完璧美女の欠けてるパーツ

本当はしっかり映画を観て、その感想を食事をしながら語る予定だったけど、ふたりとも熟睡してしまったので感想にならず、ショッピングモールを軽く歩いてお腹を空かせることになった。

手は繋がない。
恋人同士じゃないから。

でも、映画館では繋いでいた。
寄り添って、甘い寝息で溶けそうだった。
安心して全てを任せられた。

「梨乃さん?」

「あっ……はい」
ぼんやり歩いていたのだろう、大志に名前を呼ばれて動きを止める。変なことを考えて嫌われるのが怖い。梨乃はクリスマスのディスプレイがキラキラ輝いている雑貨屋さんに目を向けて「可愛いですね」と声をかけた。

「そうですね、入りますか?」
「はい」
一緒に店に入ると、クリスマス関係の雑貨が並んでいて楽しくなる。大きなサンタの人形を見て驚いたり、クリスマスカードの種類の多さに感心したり、でも梨乃が一番見て飽きないのはスノードームだった。小さなサイズのそれを手にのせ、そっと中を覗いてみた。
白い雪が降る小さな世界の中、小さな家の煙突に小さなサンタが登っている。そんなユーモラスな世界が手のひらにあった。

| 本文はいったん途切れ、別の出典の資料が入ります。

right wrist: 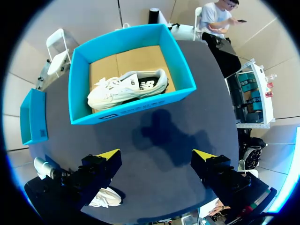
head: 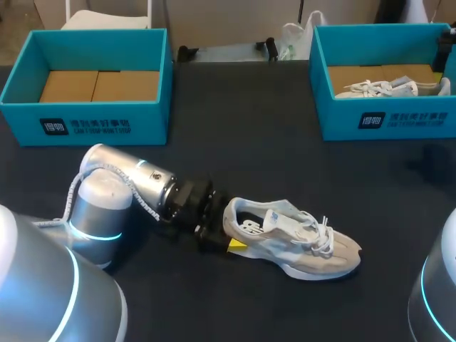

「父親からの初めてのクリスマスプレゼントが、スノードームでした」
梨乃が言うと大志は「可愛らしいプレゼントですね」と微笑んだ。
「私が赤ちゃんの頃、両親が離婚してしまい、私は父親を知らずに育ちました。10歳の時に母が再婚して、父親ができて……その年のクリスマスプレゼントでスノードームをもらって、本当に嬉しくて宝物でした」
父はすごく恥ずかしそうに渡してくれた。
今もまだ自分の部屋に飾ってある。
懐かしい想い出が蘇る。

「それも可愛いですね」

「ええ」

「僕がプレゼントします」
大志は梨乃の手からスノードームを取り、レジに向かう。

「ダメです。そんなつもりで見ていたのではなくて……」
おねだりしたと思われちゃう。

「僕が買ってあげたいんです」
恥ずかしそうに梨乃に言う姿が、10歳の頃に見た父親の姿に重なる。

今日で世界が終わっても
幸せすぎて後悔しないと思った梨乃だった。